О моей семье мало что можно рассказать. Состав действующих лиц был невелик, и большинство из них довольно быстро сошли со сцены. До одиннадцати лет я жил с мамой. Потом она погибла в автокатастрофе: в Бостоне ее сбил автобус — водитель не справился с управлением во время снегопада. Отец среди действующих лиц ни разу не появился, мы были всегда вдвоем — мама и я. Она носила девичью фамилию, и это указывало, что она никогда не была замужем; но только когда ее не стало, до меня дошло, что я незаконнорожденный. В детстве мне и в голову не приходило интересоваться этим. Меня звали Марко Фогг, маму Эмили Фогг, а дядю, жившего в Чикаго, — Виктор Фогг. Все мы были Фогги, и для меня само собой разумелось, что в одной семье все должны носить одну фамилию. Уже потом дядя Вик рассказал мне, что на самом деле фамилия их отца была Фогельман, но какой-то регистратор иммигрантов на Эллис-Айленд небрежно сократил ее до Фога, с одной буквой «г», и с такой фамилией мы прожили в Америке до 1907 года, пока при очередной переписи нам не добавили вторую «г». Дядя объяснил мне, что «фогель» по-немецки «птица», и мне это очень понравилось. Я воображал, будто кто-то из моих далеких предков действительно мог летать. Птица, летящая сквозь тучи, огромная птица, перелетающая океан, стремительно летящая в Америку, — так я себе все это рисовал.
Фотографий мамы у меня нет, и я почти не помню, как она выглядела. Всякий раз, когда думаю о ней, я представляю себе невысокую темноволосую женщину. У нее по-детски тонкие кисти рук и хрупкие белые пальцы. И тут же я вспоминаю, как приятно было чувствовать прикосновение этих пальцев. Я всегда вижу ее очень молодой и красивой — да и как же может быть иначе, если ей было всего двадцать девять, когда она погибла.
Мы снимали небольшие квартирки то в Бостоне, то в Кембридже. Мама, видимо, работала в издательстве, выпускавшем учебники, но тогда я еще был слишком мал, чтобы понимать, чем именно она там занималась. Что я помню особенно ярко, так это наши походы в кино, где мы смотрели вестерны, «Войну миров», «Пиноккио». Мы сидели в темноте кинозала, взявшись за руки, и опустошали пакеты воздушной кукурузы. Мама умела рассказывать смешные истории, и тогда я хохотал до упада, но это случалось очень редко, только при благоприятном расположении планет, как она говорила. Чаще мама была задумчива и слегка не в настроении, я ощущал, что она постоянно борется с каким-то тяжелым внутренним смятением, и порой мне становилось неуютно в ее присутствии.
Чем старше я становился, тем чаще она оставляла меня дома с нянями, и я не понимал, что означали ее таинственные исчезновения.

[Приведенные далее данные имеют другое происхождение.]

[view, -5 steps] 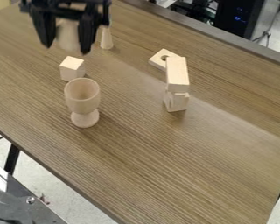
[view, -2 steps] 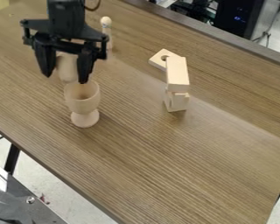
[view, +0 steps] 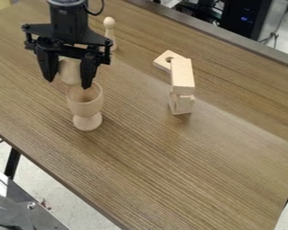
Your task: PUT BALL ON THE CUP
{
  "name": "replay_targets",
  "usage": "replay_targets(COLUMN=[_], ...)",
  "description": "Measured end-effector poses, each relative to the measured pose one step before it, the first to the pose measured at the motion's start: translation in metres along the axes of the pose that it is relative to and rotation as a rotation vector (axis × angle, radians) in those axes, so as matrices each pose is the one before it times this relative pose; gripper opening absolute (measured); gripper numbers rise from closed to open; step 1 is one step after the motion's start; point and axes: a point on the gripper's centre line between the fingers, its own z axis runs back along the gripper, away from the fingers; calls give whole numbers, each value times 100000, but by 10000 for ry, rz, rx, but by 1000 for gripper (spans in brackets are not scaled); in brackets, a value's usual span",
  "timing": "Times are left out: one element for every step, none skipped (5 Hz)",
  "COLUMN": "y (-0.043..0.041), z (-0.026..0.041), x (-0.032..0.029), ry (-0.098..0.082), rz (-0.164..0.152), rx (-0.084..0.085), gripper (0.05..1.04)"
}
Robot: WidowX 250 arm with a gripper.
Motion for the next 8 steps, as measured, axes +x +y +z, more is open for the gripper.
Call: replay_targets(y=[-760,-526,-45,169,230,272,166,310], z=[33,-56,-475,-355,135,3,336,1580], x=[-116,-82,-664,-510,-168,-176,276,724], ry=[-22,-43,212,157,-14,111,-105,-573], rz=[-176,-103,11,15,7,18,-7,132], rx=[-36,-38,67,115,111,171,93,-56], gripper=[714,714,714,714,786,1004,1001,1001])
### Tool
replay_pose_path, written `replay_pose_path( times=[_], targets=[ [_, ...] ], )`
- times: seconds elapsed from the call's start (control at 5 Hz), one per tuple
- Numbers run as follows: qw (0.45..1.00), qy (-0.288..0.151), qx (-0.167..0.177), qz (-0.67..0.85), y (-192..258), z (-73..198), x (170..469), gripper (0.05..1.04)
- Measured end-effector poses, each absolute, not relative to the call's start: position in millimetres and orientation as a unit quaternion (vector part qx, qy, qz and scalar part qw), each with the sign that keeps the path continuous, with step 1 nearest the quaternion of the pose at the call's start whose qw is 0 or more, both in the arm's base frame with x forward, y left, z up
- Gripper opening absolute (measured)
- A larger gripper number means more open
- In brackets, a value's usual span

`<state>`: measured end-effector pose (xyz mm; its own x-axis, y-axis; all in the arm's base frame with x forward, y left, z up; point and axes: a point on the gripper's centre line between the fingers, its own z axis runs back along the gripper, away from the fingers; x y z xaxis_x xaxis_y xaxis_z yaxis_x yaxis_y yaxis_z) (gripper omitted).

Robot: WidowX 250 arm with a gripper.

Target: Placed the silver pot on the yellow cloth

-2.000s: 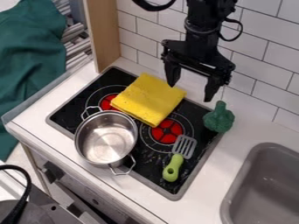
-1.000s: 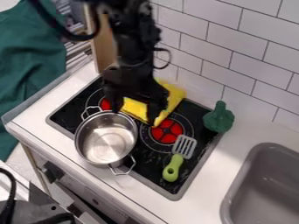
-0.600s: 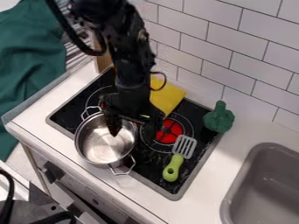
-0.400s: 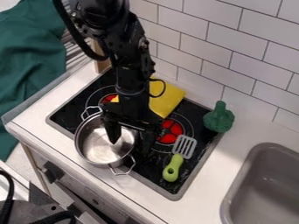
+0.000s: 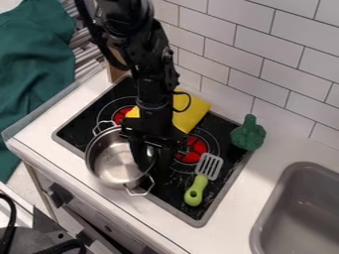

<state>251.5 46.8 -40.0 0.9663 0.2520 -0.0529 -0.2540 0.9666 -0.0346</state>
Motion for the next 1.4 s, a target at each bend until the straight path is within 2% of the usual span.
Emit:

Мне довелось узнать об этом значительно позже, когда ее давно уже не было в живых. Отец все время оставался белым пятном в моей жизни — и до смерти мамы, и после. Только о нем одном мама отказывалась со мной говорить, и сколько я ни расспрашивал о нем, она ничего не рассказывала. «Он умер очень давно, когда тебя еще не было», — говорила она. Ничто в доме не напоминало об отце — не было ни одной его вещи, ни одной фотокарточки. Даже имени его я не знал. Чтобы нащупать хоть какую-то связь с ним, я воображал его темноволосым Баком Роджерсом, астронавтом, вышедшим в четвертое измерение и пропавшим там.
Маму похоронили рядом с ее родителями на кладбище Уэстлон, и после этого дядя Вик взял меня к себе на северную окраину Чикаго. Многие детские воспоминания уже стерлись, но наверняка я горько токовал и проливал по ночам в подушку немало слез, словно какой-нибудь сирота из романов прошлого века. Однажды на улице нам встретилась одна глуповатая дядина приятельница и принялась плакать, узнав, кто я. Она промокала глаза платком и бормотала что-то о том, что я — дитя любви бедняжки Эмили. Таких слов я до этого не слышал, но почуял в них намек на что-то недоброе и тоскливое. Я спросил дядю Вика, и импровизированный ответ навсегда остался в моей памяти:
— Все дети — дети любви, но так называют только лучших из них.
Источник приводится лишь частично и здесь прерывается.